Recent studies revealed that sgRNA transcribed from the U3 or U6 promoter harboring an extra A or G(A/G) in the first nucleotide of the sgRNA may affect the activity of high-fidelity Cas9 variants (19, 20). Thus, selection of endogenous A/G in the first nucleotide position of the 20-nt target sequence is potentially useful. Additionally, different strategies have been adopted to address the extra nucleotide. The tRNAGly from rice, expressed as a fusion with the guide sequence that would be processed by RNaseP and RNaseZ, boosted the activity of SpCas9-HF1 and eSpCas9(1.1) (19). Meanwhile, self-processing Hammerhead (HH) ribozymes, which self-cleave at their 3′ terminus, have also been used in combination with sgRNA to remove the extra G in mammalian cells (20). Here we investigated whether the perfectly matched GN19 could restore the activity of SpCas9 variants in human cells and sought to identify optimized RNA to achieve high-activity and high-fidelity genome editing mediated by Cas9 variants.
Results
Low relative activity of high-fidelity Cas9 variants
According to previous studies, the activity of high-fidelity Cas9 variants is greatly affected by the presence of an extra 5′ terminal nucleotide (G) in the sgRNA after transcription from the U6 promoter. Their performance would be degraded in the presence of the mismatched G, unlike WT SpCas9, which retains its activity (19, 20) (Fig. 1A). Therefore, to confirm whether this is the case, we selected the two most commonly used SpCas9 variants, SpCas9-HF1 (HF1) and eSpCas9(1.1) (eCas9), and used an EGFP reporter cell line (293-SC1), with which it is easy to measure the cleavage activity via flow cytometry (21). We chose 16 target sites in the EGFP gene, grouped by the identity of the first nucleotide (AX19 (sgEGFP-A1∼A4), TX19 (sgEGFP-T1∼T4), CX19 (sgEGFP-C1∼C4), or GX19 (sgEGFP-G1∼G4)) and constructed sgRNA expression plasmids of 19 nt (GN19) and 20 nt (GN20) (Fig.

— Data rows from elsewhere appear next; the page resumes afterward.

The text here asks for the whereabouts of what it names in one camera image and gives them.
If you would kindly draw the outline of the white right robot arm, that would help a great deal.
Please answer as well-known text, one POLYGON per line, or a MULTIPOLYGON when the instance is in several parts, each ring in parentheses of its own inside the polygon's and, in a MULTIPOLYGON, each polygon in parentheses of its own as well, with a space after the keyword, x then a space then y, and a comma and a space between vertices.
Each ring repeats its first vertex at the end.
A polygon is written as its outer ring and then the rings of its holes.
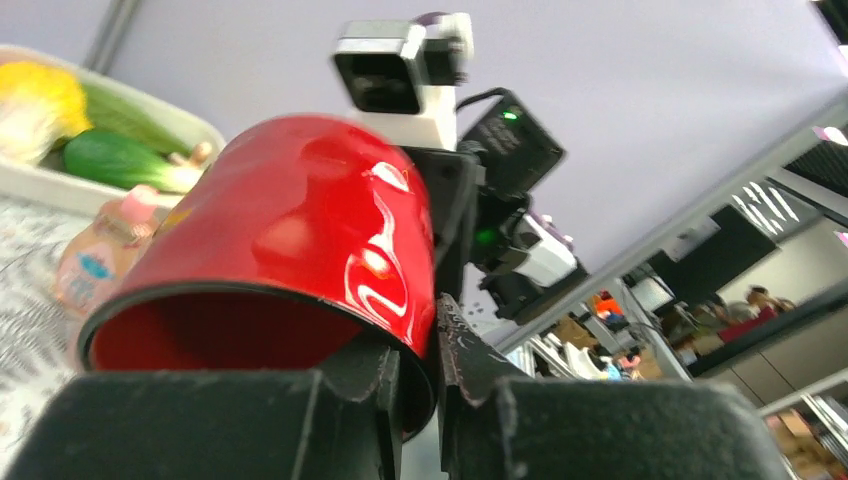
POLYGON ((510 90, 493 88, 459 102, 494 98, 454 152, 407 147, 430 196, 435 290, 460 299, 464 268, 484 275, 495 315, 524 325, 587 276, 569 240, 533 212, 530 191, 566 156, 510 90))

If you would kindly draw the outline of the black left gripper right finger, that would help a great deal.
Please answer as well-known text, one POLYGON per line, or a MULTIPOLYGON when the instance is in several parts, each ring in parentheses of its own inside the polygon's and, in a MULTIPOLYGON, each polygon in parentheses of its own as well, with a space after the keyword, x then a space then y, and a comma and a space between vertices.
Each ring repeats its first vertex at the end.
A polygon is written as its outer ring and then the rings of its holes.
POLYGON ((782 454, 733 388, 535 379, 437 302, 442 468, 452 479, 785 479, 782 454))

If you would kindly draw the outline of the red mug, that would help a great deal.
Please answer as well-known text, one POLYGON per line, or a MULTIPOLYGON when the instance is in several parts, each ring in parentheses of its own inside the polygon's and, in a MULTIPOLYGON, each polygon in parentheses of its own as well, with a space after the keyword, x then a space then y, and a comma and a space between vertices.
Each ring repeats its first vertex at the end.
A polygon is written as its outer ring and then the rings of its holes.
POLYGON ((403 426, 435 409, 425 182, 345 119, 273 118, 233 139, 77 341, 94 371, 302 370, 361 333, 401 356, 403 426))

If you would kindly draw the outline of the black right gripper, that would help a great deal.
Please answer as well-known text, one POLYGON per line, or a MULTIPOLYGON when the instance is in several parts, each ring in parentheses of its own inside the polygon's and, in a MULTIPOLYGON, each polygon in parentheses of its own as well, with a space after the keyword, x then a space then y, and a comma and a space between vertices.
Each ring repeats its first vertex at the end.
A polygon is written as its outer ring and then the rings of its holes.
POLYGON ((500 276, 540 255, 543 234, 529 218, 530 191, 566 155, 506 88, 472 95, 457 107, 487 99, 494 104, 455 150, 404 149, 430 196, 435 291, 454 298, 462 295, 467 264, 500 276))

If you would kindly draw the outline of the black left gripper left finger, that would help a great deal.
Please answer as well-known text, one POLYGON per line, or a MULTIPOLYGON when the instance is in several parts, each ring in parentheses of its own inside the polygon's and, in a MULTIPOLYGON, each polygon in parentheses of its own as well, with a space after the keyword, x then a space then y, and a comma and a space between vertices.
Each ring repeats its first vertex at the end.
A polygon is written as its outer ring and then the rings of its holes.
POLYGON ((80 377, 11 479, 395 479, 399 358, 351 344, 305 371, 80 377))

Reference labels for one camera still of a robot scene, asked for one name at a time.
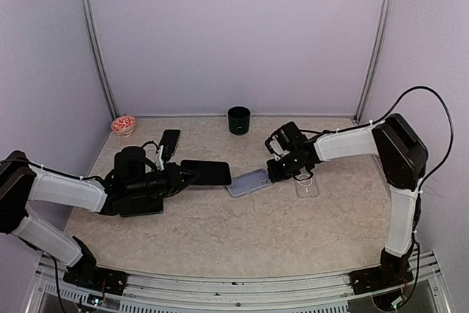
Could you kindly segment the lavender phone case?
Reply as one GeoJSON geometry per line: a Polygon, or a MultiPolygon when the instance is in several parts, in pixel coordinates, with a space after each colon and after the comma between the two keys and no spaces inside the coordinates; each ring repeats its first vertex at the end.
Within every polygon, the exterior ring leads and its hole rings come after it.
{"type": "Polygon", "coordinates": [[[272,185],[272,182],[267,170],[257,169],[233,178],[232,183],[226,189],[231,197],[240,198],[270,185],[272,185]]]}

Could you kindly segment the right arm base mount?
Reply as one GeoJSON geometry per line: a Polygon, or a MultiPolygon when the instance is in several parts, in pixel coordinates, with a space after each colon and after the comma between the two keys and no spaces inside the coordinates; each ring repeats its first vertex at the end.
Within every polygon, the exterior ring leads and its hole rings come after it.
{"type": "Polygon", "coordinates": [[[410,269],[388,275],[384,274],[381,267],[354,270],[349,273],[349,277],[355,295],[397,287],[414,279],[410,269]]]}

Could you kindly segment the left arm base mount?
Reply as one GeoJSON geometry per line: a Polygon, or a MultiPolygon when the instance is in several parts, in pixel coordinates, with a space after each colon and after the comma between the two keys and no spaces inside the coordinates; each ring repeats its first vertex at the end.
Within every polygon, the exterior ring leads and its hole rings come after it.
{"type": "Polygon", "coordinates": [[[76,270],[67,269],[63,280],[77,287],[122,296],[128,281],[128,274],[120,270],[96,267],[91,276],[85,277],[78,274],[76,270]]]}

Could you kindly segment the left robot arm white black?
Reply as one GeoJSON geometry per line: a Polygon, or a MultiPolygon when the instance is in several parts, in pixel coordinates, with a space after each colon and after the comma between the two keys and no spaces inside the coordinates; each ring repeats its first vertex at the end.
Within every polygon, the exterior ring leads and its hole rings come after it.
{"type": "Polygon", "coordinates": [[[51,255],[87,287],[103,272],[86,245],[69,238],[37,214],[30,202],[79,207],[103,216],[145,216],[163,212],[163,200],[185,190],[198,173],[176,163],[151,161],[142,147],[114,156],[114,168],[101,177],[75,177],[38,166],[21,151],[1,162],[1,232],[51,255]]]}

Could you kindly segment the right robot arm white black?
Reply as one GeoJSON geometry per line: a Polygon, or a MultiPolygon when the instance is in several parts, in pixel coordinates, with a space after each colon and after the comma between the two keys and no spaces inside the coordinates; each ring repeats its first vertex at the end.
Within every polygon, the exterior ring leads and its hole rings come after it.
{"type": "Polygon", "coordinates": [[[302,172],[311,174],[320,163],[377,156],[391,192],[391,218],[374,278],[379,285],[389,287],[402,276],[415,243],[419,192],[428,160],[426,146],[402,115],[391,114],[381,122],[363,126],[324,130],[311,138],[294,122],[288,122],[265,140],[265,146],[273,155],[267,161],[273,183],[297,180],[302,172]]]}

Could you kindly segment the black phone top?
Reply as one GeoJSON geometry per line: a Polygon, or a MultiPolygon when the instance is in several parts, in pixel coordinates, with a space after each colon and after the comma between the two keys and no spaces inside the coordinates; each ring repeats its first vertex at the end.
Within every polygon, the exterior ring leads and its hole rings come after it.
{"type": "Polygon", "coordinates": [[[182,160],[181,166],[198,174],[197,186],[227,186],[232,183],[230,167],[223,161],[182,160]]]}

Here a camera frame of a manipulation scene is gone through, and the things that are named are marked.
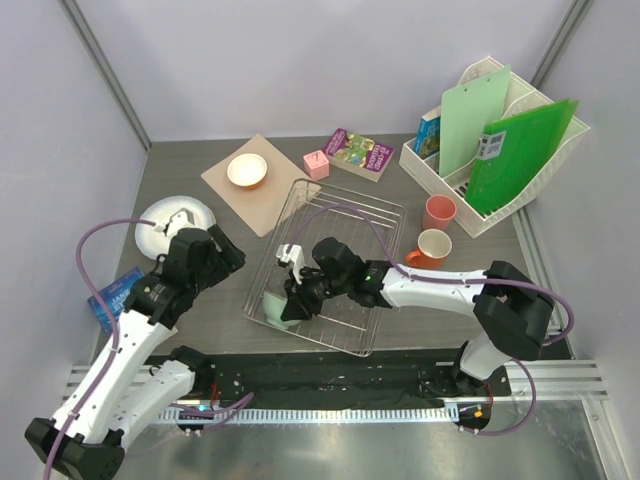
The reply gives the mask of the mint green bowl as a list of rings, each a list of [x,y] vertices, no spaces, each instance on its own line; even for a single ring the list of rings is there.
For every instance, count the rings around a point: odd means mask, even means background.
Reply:
[[[283,321],[281,316],[284,312],[287,300],[271,292],[265,292],[263,295],[262,305],[266,321],[273,327],[286,330],[295,327],[300,320]]]

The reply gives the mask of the white ceramic plate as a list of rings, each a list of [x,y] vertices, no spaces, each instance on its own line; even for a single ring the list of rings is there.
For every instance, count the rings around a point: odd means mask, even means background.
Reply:
[[[144,211],[140,219],[153,223],[153,226],[137,224],[135,229],[136,246],[151,260],[168,252],[170,241],[179,230],[207,230],[216,223],[215,215],[203,202],[182,195],[155,202]]]

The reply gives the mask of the orange bowl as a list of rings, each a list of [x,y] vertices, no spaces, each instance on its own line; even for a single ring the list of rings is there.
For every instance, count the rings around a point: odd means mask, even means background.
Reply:
[[[229,181],[242,189],[257,187],[267,176],[266,160],[254,153],[240,154],[234,157],[227,167]]]

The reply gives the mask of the orange mug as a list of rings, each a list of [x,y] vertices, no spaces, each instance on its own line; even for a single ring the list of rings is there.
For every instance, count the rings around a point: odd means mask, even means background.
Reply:
[[[428,229],[417,239],[417,248],[405,257],[409,267],[435,270],[441,266],[452,251],[452,241],[443,231]]]

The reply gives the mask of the pink plastic cup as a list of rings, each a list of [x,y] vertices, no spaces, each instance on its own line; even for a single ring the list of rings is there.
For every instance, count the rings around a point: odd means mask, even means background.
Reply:
[[[422,228],[445,231],[456,213],[457,206],[451,198],[446,195],[430,196],[425,203]]]

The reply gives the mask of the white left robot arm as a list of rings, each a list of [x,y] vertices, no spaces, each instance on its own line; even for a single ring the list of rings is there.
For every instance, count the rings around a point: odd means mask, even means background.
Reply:
[[[183,227],[156,259],[154,269],[136,280],[112,335],[75,392],[48,418],[35,418],[25,439],[45,467],[69,479],[111,479],[126,450],[172,402],[205,397],[215,373],[209,357],[187,346],[168,360],[133,394],[127,392],[140,368],[166,339],[197,296],[245,264],[245,254],[218,225]]]

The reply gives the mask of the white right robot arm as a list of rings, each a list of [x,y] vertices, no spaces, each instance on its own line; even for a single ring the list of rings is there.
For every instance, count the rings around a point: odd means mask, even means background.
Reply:
[[[314,267],[296,244],[279,246],[276,258],[288,271],[283,322],[309,320],[339,296],[369,309],[424,307],[475,318],[481,334],[463,343],[451,366],[422,379],[429,396],[475,395],[508,361],[539,359],[554,309],[550,294],[502,261],[471,272],[419,270],[363,260],[334,237],[313,247]]]

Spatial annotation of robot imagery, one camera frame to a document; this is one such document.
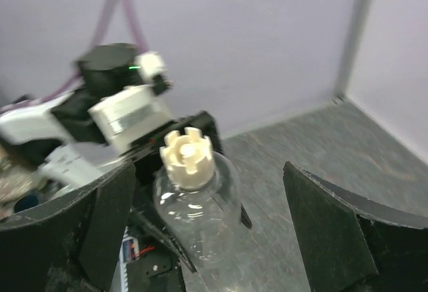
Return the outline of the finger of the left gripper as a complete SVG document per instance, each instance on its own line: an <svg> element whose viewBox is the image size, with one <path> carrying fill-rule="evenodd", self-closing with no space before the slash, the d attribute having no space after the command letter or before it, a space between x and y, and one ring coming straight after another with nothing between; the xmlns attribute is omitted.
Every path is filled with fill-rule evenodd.
<svg viewBox="0 0 428 292"><path fill-rule="evenodd" d="M130 208L129 213L130 224L134 225L138 230L142 230L146 234L155 238L158 242L163 244L170 252L174 253L192 272L196 273L197 269L187 252L181 246L180 242L174 236L164 234L153 223L151 223L143 214L139 213L135 207Z"/></svg>
<svg viewBox="0 0 428 292"><path fill-rule="evenodd" d="M245 209L245 207L243 205L241 205L241 223L247 228L247 229L251 229L252 228L252 221Z"/></svg>

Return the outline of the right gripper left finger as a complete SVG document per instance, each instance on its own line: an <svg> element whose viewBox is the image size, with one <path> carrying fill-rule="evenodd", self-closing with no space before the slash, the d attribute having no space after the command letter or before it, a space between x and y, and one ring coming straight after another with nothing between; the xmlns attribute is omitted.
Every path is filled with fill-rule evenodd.
<svg viewBox="0 0 428 292"><path fill-rule="evenodd" d="M1 223L1 290L109 291L135 184L125 162Z"/></svg>

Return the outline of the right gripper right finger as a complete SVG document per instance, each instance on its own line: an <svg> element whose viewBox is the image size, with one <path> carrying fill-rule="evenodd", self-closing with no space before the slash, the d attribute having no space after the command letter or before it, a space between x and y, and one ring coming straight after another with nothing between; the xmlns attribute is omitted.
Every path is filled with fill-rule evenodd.
<svg viewBox="0 0 428 292"><path fill-rule="evenodd" d="M311 291L426 291L427 217L286 162L284 187Z"/></svg>

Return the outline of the clear bottle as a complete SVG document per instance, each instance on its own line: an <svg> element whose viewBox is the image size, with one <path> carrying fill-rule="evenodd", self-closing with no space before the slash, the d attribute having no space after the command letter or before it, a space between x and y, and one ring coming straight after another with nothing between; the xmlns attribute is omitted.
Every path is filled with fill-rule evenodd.
<svg viewBox="0 0 428 292"><path fill-rule="evenodd" d="M198 269L216 269L228 262L239 241L240 181L236 168L216 152L208 183L197 190L174 184L161 168L155 178L153 200L167 229Z"/></svg>

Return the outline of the cream bottle cap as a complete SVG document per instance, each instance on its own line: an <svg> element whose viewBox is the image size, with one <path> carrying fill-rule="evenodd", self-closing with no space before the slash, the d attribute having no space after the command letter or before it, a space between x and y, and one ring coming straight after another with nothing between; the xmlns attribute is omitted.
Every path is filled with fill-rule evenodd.
<svg viewBox="0 0 428 292"><path fill-rule="evenodd" d="M178 130L164 137L160 157L168 178L180 188L198 190L211 180L215 171L211 139L200 129L186 127L185 133Z"/></svg>

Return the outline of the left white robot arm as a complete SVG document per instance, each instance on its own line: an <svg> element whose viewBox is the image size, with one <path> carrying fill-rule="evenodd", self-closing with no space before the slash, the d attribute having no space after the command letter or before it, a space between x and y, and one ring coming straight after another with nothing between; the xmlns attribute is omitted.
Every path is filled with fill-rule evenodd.
<svg viewBox="0 0 428 292"><path fill-rule="evenodd" d="M126 229L154 237L191 271L228 262L249 219L213 116L172 115L156 52L98 45L76 65L80 87L1 115L1 147L84 210L74 255L83 272L111 270Z"/></svg>

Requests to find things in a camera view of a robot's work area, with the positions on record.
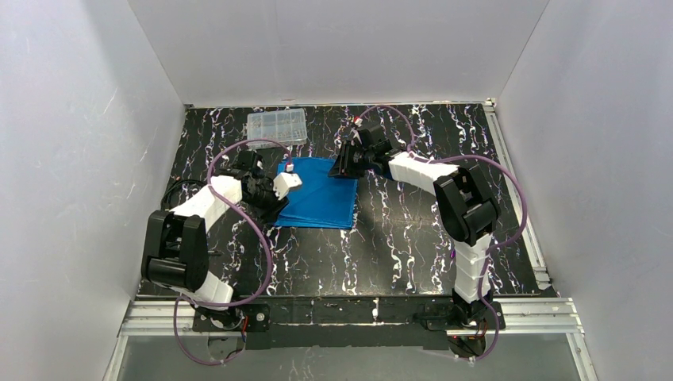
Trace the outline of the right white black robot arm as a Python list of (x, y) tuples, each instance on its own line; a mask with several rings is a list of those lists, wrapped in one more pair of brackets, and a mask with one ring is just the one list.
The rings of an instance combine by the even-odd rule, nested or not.
[(500, 208), (479, 168), (434, 163), (402, 151), (380, 126), (358, 127), (340, 146), (329, 176), (359, 179), (367, 171), (436, 197), (444, 229), (455, 243), (454, 295), (466, 303), (485, 297), (490, 285), (482, 270)]

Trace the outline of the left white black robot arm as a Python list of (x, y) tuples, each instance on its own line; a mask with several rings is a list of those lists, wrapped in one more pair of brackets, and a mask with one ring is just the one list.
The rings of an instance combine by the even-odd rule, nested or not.
[(260, 154), (238, 153), (232, 163), (215, 170), (193, 197), (150, 214), (140, 266), (142, 279), (210, 310), (236, 306), (234, 289), (209, 270), (208, 232), (228, 211), (240, 214), (241, 203), (273, 222), (288, 205), (289, 193), (301, 186), (292, 163), (270, 177)]

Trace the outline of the blue cloth napkin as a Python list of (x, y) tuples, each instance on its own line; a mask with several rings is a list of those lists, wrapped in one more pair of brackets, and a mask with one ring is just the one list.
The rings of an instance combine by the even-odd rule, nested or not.
[(354, 223), (358, 181), (332, 178), (332, 159), (293, 158), (294, 173), (302, 186), (288, 194), (289, 204), (275, 226), (296, 228), (351, 229)]

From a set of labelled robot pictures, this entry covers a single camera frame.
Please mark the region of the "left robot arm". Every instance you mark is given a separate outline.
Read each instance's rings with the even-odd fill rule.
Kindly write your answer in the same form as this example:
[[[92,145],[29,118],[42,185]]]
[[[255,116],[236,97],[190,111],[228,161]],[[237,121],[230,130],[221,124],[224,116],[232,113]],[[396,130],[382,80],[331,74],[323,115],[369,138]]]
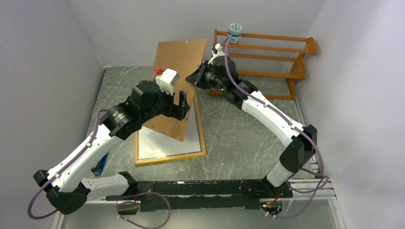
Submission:
[[[132,200],[138,193],[138,183],[128,172],[112,177],[85,177],[116,145],[140,130],[150,119],[164,115],[183,120],[190,110],[187,94],[180,91],[178,103],[175,93],[163,90],[163,84],[144,80],[134,86],[126,101],[103,111],[89,137],[65,160],[50,170],[38,170],[34,180],[46,193],[50,204],[65,215],[78,210],[87,201],[119,196]]]

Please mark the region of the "yellow wooden photo frame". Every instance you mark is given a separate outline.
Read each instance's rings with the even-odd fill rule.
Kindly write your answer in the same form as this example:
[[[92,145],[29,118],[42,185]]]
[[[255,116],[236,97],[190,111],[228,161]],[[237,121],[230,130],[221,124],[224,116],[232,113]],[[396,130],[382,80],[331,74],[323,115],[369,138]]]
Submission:
[[[134,143],[135,166],[146,166],[146,165],[166,163],[166,162],[170,162],[170,161],[206,156],[207,151],[206,151],[205,139],[204,139],[204,135],[203,135],[203,127],[202,127],[202,123],[201,123],[200,108],[199,108],[199,104],[198,104],[197,95],[195,95],[193,98],[192,110],[191,110],[191,114],[189,116],[189,120],[192,118],[196,118],[197,124],[198,124],[198,133],[199,133],[200,146],[201,146],[200,152],[187,153],[187,154],[174,155],[174,156],[164,156],[162,158],[139,159],[139,140],[138,140],[139,131],[138,131],[135,133],[135,137],[134,137],[134,139],[135,139],[135,143]]]

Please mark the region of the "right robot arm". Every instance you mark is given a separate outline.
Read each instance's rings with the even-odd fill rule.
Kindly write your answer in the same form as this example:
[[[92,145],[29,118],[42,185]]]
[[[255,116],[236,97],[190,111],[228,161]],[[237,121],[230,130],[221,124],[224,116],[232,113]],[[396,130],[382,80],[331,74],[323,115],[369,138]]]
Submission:
[[[203,61],[195,72],[186,77],[186,81],[200,89],[220,91],[227,102],[260,121],[285,146],[279,162],[264,178],[266,182],[262,190],[268,198],[276,197],[281,185],[298,173],[315,154],[317,129],[288,117],[250,81],[239,78],[230,57],[218,56],[212,62]]]

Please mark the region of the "building photo print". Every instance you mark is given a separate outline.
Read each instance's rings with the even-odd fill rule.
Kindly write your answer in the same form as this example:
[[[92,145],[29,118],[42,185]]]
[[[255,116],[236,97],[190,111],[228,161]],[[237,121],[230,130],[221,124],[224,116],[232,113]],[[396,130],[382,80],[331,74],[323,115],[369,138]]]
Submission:
[[[201,151],[196,118],[189,120],[183,141],[170,138],[148,128],[139,131],[139,159],[162,158]]]

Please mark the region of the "brown cardboard backing board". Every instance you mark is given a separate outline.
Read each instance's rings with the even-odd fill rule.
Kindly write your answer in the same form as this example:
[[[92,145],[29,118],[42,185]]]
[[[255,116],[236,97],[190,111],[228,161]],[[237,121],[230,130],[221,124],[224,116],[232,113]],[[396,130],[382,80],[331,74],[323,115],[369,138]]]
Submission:
[[[195,87],[186,82],[185,78],[194,73],[200,66],[206,39],[192,39],[183,41],[159,42],[156,51],[156,58],[153,68],[172,69],[175,70],[180,78],[174,86],[174,102],[179,103],[180,91],[186,92],[187,104],[192,105],[195,95]],[[164,115],[159,115],[146,123],[143,127],[161,133],[173,139],[183,141],[186,135],[190,112],[186,113],[183,120],[169,118]]]

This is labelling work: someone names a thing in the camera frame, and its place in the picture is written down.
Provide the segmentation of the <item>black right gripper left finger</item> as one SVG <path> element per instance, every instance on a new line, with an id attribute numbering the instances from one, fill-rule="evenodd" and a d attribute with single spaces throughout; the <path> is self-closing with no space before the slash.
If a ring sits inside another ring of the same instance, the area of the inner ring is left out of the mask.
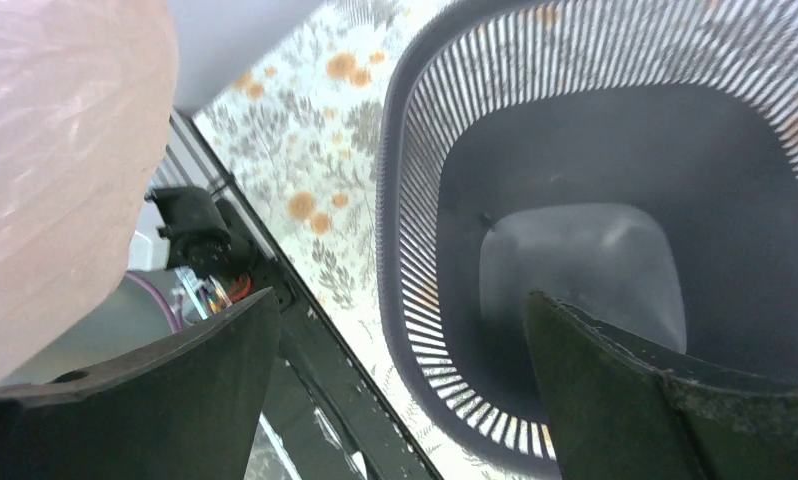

S1A and Table S1). For further comparison, coding sequences of WT, HF1, or eCas9 were inserted into the same backbone of pX330. sgRNAs and Cas9 expression plasmids were co-transfected into 293-SC1 cells (Fig. 1B). The results illustrated that HF1 with GN20 possesses no activity at any of the tested sites and that eCas9 with GN20 shows similar results, with the exception of two sites (A2 and G2), which have an activity of 15% and 32%, respectively (Fig. S1B and Fig. 1C). Moreover, compared with the activity of GN20 (averaged 7%, HF1-GN20 and averaged 10%, eCas9-GN20), variants with GN19 have higher activity (averaged 15%, HF1-GN19, p < 0.01 and averaged 25%, eCas9-GN19, p < 0.01). Notably, the activity of WT Cas9 is tolerated over different lengths of the sgRNA sequence (Fig. 1C and Fig. S1C). Unexpectedly, for the perfectly matched sgRNA (GN19) at site G1∼G4, notably low activities of Cas9 variants were observed, with the exception of eCas9-GN19 at the G3 site, compared with WT Cas9 (Fig. S1B). Thus, these results, taken together, reveal that the low activity of the Cas9 mutants is not well-restored with the perfectly matched sgRNA (Fig. S1, B and C) in human cells.
Figure 1.
The relatively low activity of high-fidelity Cas9 variants cannot be totally restored with rice tRNAGly. A, schematic of WT Cas9 and variants with three types of sgRNA. The guide sequence is shown in blue. The first nucleotide of the sgRNA or target sequence is shown in red. D, A/T/G base; H, A/T/C base. B, schematic of transfection in 293-SC1 cells. Cas9 and sgRNA expression plasmids are co-transfected into 293-SC1 cells. Transfected cells are harvested for flow cytometry (FCM) or T7E1 assay. C, EGFP disruption of Cas9 and variants with GN20 grouped by the first nucleotide of the 20-nt target sequence (AX19, TX19, CX19, and GX19). D, schematic of tRNA combined with the sgRNA sequence. tRNA is shown in orange. N20 is shown in gray, and the scaffold sequence is shown in blue. tRNA is cleaved by RNaseP and RNaseZ at the 5′ and 3′ termini, respectively. E, EGFP disruption of Cas9 with GN20 and tRNAGly-N20 at 16 target sites grouped by the first nucleotide of the 20-nt target sequence (AX19, TX19, CX19, and GX19). Error bars, S.D.; n = 3; NC, negative control. GN20 represents the expression sgRNA sequence. AX19, TX19, CX19, and GX19 represent the target sequence.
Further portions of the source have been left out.